◆ **YOUR TASK**
Your task is to quote the listing below exactly, beginning with its first line and ending on the line bearing "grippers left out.".
** PROVIDED DATA follows **
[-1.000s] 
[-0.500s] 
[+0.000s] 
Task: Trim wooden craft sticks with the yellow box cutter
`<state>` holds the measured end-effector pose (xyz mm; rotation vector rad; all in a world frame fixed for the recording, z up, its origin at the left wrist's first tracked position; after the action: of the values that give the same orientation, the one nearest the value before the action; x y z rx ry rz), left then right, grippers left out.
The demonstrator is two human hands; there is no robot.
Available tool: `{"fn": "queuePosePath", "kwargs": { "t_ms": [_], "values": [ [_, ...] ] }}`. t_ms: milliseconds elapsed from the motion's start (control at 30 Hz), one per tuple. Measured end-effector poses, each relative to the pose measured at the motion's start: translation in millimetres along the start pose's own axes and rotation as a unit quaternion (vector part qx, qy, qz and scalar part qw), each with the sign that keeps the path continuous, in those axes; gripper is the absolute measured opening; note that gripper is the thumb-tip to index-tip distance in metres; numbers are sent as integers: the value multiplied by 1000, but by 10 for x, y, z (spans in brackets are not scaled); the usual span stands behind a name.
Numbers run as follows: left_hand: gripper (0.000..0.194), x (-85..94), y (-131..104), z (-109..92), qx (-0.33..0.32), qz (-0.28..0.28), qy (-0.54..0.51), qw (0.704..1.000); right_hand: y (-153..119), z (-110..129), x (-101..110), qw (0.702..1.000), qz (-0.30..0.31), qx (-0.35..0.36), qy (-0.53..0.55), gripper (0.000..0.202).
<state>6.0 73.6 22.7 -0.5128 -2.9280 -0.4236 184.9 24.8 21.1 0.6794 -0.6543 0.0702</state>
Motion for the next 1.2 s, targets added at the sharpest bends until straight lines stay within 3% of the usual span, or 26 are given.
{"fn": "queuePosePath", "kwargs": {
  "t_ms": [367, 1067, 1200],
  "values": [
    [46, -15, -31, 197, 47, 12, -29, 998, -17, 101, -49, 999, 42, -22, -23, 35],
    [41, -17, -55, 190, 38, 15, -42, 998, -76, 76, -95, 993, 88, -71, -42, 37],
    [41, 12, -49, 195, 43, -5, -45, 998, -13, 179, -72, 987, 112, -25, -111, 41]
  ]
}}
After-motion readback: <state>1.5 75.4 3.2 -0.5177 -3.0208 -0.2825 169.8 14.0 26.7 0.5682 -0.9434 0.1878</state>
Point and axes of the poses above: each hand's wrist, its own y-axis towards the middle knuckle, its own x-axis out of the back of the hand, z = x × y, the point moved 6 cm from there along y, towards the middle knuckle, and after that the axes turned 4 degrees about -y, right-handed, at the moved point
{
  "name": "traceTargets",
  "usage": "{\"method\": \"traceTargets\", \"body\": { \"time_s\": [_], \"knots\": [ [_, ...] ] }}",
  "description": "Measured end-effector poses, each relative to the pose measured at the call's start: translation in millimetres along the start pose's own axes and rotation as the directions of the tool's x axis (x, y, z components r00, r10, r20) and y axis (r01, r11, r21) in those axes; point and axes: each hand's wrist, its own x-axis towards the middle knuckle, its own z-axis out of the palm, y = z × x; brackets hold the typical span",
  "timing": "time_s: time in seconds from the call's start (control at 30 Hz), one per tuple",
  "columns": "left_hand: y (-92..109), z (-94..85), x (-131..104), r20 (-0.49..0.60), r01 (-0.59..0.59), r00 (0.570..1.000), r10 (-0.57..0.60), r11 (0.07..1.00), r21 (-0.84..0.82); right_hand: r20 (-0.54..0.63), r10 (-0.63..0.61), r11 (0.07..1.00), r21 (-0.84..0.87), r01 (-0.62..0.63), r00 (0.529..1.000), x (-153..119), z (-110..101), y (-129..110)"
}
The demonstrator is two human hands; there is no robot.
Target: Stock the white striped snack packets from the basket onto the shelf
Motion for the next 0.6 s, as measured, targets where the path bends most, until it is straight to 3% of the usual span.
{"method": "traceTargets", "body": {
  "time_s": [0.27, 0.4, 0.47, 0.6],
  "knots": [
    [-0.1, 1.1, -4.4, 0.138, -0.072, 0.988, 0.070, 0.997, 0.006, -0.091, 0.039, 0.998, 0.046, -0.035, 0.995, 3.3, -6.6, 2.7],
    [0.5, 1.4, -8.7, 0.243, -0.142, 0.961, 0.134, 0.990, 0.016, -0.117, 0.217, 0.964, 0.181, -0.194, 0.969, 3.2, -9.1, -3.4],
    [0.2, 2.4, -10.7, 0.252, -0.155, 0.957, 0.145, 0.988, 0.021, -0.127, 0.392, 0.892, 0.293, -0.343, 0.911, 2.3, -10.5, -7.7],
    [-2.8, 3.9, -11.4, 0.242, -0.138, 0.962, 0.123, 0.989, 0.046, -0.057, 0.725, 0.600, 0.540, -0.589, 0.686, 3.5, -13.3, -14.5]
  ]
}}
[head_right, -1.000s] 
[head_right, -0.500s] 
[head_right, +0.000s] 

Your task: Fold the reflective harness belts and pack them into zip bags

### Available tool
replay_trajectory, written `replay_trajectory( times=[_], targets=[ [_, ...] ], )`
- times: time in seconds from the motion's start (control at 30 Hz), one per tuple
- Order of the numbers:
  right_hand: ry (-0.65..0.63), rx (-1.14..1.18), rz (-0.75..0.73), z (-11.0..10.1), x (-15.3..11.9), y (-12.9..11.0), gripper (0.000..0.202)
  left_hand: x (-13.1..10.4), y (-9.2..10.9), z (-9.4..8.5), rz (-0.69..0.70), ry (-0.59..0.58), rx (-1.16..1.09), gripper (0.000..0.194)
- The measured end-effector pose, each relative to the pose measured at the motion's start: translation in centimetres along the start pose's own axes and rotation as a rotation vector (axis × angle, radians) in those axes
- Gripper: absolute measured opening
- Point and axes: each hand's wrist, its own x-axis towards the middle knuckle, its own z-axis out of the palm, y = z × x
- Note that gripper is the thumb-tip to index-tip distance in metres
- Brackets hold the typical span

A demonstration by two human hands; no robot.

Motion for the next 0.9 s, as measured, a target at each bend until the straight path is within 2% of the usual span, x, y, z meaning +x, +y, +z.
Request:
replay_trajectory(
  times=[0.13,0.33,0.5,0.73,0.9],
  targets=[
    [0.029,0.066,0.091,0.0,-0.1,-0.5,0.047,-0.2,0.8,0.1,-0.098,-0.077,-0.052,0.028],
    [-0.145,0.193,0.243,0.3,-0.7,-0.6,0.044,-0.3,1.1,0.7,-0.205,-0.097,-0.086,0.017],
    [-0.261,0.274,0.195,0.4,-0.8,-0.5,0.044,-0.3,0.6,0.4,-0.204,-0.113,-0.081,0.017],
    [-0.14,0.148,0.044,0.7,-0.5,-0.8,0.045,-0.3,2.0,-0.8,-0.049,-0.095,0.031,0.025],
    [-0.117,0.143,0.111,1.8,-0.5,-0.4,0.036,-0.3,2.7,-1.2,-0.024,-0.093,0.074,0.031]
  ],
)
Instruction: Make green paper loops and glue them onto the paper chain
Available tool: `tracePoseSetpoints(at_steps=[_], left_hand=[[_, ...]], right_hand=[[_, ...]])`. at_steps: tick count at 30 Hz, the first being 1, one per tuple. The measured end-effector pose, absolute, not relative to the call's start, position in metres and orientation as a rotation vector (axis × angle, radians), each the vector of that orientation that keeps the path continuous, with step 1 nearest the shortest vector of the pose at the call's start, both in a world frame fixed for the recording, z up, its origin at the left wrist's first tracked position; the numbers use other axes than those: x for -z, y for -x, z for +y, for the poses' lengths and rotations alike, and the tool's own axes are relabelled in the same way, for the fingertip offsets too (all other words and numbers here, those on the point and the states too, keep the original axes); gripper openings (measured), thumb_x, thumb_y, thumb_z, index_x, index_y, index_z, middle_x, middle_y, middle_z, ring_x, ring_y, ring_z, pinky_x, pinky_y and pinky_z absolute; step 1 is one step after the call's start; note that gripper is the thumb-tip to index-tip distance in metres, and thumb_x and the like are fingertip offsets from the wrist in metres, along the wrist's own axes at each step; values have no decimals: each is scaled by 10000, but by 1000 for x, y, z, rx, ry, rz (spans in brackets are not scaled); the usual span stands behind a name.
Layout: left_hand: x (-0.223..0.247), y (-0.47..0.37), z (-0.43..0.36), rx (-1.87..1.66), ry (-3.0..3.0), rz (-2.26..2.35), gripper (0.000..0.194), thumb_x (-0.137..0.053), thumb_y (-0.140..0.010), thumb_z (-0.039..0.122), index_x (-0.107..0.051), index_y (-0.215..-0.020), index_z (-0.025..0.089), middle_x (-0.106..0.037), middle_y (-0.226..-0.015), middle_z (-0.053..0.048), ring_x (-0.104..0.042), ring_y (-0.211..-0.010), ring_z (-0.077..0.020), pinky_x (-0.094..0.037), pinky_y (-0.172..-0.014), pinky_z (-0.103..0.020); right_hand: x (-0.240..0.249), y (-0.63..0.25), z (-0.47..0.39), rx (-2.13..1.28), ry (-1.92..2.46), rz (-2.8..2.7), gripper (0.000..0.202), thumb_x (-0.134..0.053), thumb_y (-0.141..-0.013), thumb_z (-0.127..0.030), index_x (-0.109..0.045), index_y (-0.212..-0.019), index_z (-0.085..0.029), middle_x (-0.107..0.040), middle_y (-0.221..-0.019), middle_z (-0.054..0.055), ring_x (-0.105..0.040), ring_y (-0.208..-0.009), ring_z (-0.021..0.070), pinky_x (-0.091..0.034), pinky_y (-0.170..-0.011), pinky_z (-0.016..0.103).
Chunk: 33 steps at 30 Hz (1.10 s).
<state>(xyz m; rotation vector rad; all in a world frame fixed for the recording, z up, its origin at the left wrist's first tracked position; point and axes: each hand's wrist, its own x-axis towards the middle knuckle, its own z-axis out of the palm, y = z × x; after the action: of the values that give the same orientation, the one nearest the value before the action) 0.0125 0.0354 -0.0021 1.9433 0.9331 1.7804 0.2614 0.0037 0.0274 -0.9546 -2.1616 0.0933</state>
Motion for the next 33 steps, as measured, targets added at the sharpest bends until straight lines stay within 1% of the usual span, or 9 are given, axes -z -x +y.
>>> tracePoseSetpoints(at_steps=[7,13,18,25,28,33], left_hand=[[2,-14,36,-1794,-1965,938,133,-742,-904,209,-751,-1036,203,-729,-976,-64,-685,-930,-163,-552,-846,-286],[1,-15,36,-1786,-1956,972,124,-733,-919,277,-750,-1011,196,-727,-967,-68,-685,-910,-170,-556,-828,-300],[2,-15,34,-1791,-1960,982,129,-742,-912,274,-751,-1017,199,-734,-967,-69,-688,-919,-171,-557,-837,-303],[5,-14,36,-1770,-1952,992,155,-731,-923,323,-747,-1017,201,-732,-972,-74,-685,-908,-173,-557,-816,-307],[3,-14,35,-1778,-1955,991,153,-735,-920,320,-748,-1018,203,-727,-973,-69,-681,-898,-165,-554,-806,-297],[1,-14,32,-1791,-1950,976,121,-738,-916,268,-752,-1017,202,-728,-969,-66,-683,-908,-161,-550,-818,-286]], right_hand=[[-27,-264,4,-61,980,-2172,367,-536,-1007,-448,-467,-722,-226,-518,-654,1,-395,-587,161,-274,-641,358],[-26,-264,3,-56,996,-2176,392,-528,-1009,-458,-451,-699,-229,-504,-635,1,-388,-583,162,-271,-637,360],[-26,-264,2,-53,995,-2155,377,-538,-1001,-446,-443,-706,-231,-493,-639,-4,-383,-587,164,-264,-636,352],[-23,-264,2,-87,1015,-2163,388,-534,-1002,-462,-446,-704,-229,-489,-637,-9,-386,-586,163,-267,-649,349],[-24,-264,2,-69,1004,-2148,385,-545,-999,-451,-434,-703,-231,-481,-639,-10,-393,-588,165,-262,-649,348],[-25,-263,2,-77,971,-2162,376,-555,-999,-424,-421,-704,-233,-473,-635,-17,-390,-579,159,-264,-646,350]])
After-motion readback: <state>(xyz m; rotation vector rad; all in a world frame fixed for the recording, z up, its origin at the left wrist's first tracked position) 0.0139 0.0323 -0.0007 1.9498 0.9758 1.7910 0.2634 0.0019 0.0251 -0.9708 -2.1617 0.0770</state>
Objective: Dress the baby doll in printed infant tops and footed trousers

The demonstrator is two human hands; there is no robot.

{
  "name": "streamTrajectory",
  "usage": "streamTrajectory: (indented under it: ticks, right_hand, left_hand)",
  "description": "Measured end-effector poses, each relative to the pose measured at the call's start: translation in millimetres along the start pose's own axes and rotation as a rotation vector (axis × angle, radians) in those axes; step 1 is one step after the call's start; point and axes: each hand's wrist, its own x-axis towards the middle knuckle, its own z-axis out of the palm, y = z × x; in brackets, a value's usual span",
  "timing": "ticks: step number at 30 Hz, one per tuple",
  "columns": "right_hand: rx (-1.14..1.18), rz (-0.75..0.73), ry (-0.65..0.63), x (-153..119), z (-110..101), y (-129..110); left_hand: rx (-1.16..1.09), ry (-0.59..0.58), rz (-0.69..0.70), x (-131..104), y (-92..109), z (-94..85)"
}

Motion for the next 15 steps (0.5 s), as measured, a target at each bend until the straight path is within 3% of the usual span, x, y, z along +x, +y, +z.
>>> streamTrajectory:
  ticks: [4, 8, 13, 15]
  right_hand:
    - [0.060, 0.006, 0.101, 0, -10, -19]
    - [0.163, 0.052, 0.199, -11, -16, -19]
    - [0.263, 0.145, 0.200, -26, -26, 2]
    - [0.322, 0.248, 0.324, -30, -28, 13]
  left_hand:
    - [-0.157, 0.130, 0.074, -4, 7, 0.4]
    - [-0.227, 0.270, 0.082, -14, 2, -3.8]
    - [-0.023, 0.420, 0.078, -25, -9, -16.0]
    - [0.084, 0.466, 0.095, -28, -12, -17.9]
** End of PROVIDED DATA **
◆ **ANSWER TO THIS TASK**
[-1.000s] 
[-0.500s] 
[+0.000s] 
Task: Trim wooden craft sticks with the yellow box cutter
`<state>` holds the measured end-effector pose (xyz mm; rotation vector rad; all in a world frame fixed for the recording, z up, its origin at the left wrist's first tracked position; after the action: of the values that give the same orientation, the one nearest the value before the action; x y z rx ry rz), left then right, grippers left out.

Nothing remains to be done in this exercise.